Ooh, look, the Huawei thingy is back.  Just as sinisterly, I’ve had 26 views from China so far today.  You’re all under surveillance now for rubbishing Tsingtao on Beer Twitter.

In a rush now.  In blog time, I’m about a day away from the Dolphin in Plymouth (Bass alert), in real time I’m a day away from drinking actual Bass in Machynlleth again.

For now, the nearest GBG tick to the Buckfast Brewery or whatever you call it. I presume the number of visitors in Ashburton reflects the preference for a Buckfast/cream tea double header over a walk on Dartmoor.


Ashburton is smaller than Waterbeach, but has eight times as many cafes and five times as many delis, one of which provides my lunch.

Spinach and feta fritata

Which was dreadful, by the way. Cold spinach in pastry is a bad idea.

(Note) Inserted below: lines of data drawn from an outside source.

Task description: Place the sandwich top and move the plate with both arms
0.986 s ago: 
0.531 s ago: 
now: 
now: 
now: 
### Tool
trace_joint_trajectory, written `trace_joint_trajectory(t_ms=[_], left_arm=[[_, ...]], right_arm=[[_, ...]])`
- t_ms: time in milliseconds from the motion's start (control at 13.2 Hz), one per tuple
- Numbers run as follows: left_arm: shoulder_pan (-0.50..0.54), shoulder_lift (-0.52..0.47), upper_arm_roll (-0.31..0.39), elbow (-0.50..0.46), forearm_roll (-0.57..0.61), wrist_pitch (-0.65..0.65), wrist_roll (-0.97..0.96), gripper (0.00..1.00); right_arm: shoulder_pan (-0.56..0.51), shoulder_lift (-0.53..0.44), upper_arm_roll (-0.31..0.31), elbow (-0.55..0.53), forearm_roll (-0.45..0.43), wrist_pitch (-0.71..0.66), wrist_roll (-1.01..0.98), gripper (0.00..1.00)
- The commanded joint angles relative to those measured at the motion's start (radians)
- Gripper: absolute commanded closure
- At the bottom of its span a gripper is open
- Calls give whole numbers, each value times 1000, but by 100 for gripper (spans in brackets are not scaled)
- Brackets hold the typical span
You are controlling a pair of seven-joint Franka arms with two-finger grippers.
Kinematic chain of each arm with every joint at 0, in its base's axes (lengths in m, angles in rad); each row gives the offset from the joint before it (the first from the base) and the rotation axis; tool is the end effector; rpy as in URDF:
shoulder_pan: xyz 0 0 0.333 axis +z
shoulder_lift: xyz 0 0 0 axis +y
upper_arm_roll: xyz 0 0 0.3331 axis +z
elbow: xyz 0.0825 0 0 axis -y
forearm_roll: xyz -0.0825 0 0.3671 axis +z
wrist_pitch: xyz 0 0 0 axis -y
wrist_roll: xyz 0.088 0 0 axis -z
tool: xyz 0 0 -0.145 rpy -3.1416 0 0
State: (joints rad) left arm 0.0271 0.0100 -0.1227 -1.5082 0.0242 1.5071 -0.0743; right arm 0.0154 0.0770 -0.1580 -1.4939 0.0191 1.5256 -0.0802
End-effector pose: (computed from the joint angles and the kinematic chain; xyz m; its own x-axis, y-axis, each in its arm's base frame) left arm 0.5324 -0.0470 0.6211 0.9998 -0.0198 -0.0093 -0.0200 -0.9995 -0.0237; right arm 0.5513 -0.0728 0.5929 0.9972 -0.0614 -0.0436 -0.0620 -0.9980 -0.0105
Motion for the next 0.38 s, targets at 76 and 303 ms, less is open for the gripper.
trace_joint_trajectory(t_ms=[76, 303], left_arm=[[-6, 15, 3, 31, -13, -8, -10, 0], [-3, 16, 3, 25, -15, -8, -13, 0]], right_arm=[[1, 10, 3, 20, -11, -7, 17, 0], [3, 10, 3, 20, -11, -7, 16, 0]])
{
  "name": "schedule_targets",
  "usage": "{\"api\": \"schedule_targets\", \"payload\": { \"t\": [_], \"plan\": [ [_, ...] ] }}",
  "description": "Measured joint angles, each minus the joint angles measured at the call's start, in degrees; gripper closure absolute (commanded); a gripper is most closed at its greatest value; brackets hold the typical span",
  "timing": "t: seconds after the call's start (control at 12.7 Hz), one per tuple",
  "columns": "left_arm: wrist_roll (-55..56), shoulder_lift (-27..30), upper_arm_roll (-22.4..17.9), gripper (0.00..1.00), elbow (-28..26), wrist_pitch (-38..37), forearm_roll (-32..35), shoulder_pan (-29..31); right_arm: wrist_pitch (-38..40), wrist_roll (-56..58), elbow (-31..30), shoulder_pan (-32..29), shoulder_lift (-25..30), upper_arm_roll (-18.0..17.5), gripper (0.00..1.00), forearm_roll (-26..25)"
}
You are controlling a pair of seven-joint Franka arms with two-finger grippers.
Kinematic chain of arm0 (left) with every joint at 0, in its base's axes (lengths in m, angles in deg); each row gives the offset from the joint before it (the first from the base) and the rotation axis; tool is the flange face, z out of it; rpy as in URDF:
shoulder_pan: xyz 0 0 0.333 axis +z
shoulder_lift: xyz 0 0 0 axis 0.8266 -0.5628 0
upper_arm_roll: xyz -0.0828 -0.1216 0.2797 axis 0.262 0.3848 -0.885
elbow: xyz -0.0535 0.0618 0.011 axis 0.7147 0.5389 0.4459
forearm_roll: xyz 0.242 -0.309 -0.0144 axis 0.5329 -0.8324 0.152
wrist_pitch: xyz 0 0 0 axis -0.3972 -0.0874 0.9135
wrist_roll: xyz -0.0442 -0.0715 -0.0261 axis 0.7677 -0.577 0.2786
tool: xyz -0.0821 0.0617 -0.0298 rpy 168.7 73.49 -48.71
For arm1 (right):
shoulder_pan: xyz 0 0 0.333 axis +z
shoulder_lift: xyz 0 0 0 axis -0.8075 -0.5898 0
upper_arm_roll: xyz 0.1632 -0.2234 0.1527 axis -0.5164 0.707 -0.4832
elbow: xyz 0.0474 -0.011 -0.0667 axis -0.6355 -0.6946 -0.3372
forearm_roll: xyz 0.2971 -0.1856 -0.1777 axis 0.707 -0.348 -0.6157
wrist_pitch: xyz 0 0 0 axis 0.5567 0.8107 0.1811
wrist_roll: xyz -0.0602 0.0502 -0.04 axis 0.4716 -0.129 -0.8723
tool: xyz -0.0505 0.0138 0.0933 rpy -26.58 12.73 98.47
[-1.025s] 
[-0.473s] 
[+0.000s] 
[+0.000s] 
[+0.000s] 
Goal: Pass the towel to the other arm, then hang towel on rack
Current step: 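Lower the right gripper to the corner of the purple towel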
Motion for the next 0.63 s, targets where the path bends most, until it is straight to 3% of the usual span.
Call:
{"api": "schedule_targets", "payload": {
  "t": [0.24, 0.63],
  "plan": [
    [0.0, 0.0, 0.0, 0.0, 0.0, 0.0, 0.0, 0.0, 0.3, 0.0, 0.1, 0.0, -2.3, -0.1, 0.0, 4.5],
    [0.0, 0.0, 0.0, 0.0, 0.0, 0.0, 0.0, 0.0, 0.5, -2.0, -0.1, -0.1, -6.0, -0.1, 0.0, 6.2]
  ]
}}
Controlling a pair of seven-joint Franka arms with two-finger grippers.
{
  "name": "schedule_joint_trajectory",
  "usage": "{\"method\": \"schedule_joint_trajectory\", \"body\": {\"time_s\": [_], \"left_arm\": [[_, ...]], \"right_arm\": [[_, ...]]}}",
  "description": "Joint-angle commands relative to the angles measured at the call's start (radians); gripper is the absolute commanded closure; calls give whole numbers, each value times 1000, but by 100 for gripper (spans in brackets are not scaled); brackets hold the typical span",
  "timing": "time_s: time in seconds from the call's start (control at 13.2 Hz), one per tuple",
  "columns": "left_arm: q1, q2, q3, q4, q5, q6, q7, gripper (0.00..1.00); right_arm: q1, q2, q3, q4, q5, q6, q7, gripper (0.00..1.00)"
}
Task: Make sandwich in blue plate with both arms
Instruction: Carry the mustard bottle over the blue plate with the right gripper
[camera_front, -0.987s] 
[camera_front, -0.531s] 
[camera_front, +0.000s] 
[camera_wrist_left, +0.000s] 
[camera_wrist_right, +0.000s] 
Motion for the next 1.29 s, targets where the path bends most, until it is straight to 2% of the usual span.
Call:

The town is quaint, and I will think fondly of it when I return to nearby Totnes the next day.

Unusual gravity dispense system for Bass
Threatening clouds

Your usual West Country narrow roads with brightly coloured buildings, a sight only scarred by that one lump of scaffolding.


Oh, it’s my pub.

889 – Happy Birthday

It’s hard to appreciate the 889 year old features, hopefully not the barrel of Dartmoor cider, but the pub is classic Devon boozer.

Nice hat

Don’t bang yer ‘ead” says someone, just as I bang my head. Were they all dwarves in 1130 AD ?

Joke over, the locals went back to debating duck eggs and their problems sleeping in the heat.

Ugh a handle

I’m all for old pubs (I’m not really) but the old wobbly tables meant my beer slid across the table on a little slop of foam, only just caught skilfully at the edge.

To be honest, it was hardly worth saving; cool and clear but completely indistinctive, and my first urinal pour of the trip (NBSS 2.5).  And I know 2.5 means competently kept but I’d leave chips if they were that dull.


Time to move on, but not before banging my head on the way to the Gents BECAUSE IT’S TOO DARK !


15 thoughts on “GONE FOR AN ASHBURTON

  1. Yes,I know this one well on account of it being close to my multi-millionaire brother’s vast spread on Dartmoor.
    Good pub where people talk to each other without the interruption of music or telly.
    I’d have gone for the cider but then I drink nothing else west of Salisbury.
    It’s the one and only reason I’m retiring there.

    Liked by 1 person

      1. I am.
        But I still like to keep my hand in with this and that and make sure Mrs PP-T is running the business I set up for her in an efficient manner.
        Like young Martin I’m a kept man.
        I have a Sugar Mammy.
        We know our place.


    1. The Five Bells Inn.
      Lovely village pub.
      Sponsors the cricket team I occasionally turn out for although after dropping that dolly at slip earlier this month I doubt I’ll get the call again for a while.


  2. Looking forward to your report on the Dolphin. My 1975 GBG describes it thus:

    “A dark, basic and rough pub with more than a suggestion of the old Plymouth”

    This kind of makes it both threatening and a ‘must visit’ at the same time. By the way, the beer back then was Courage (Plymouth) mild and bitter served on gravity.


  3. Didn’t you realise that medieval South West England was exclusively populated by Hobbits? They made it as far north as the Barley Mow at Penn Common before it was found out they couldn’t handle their Bass.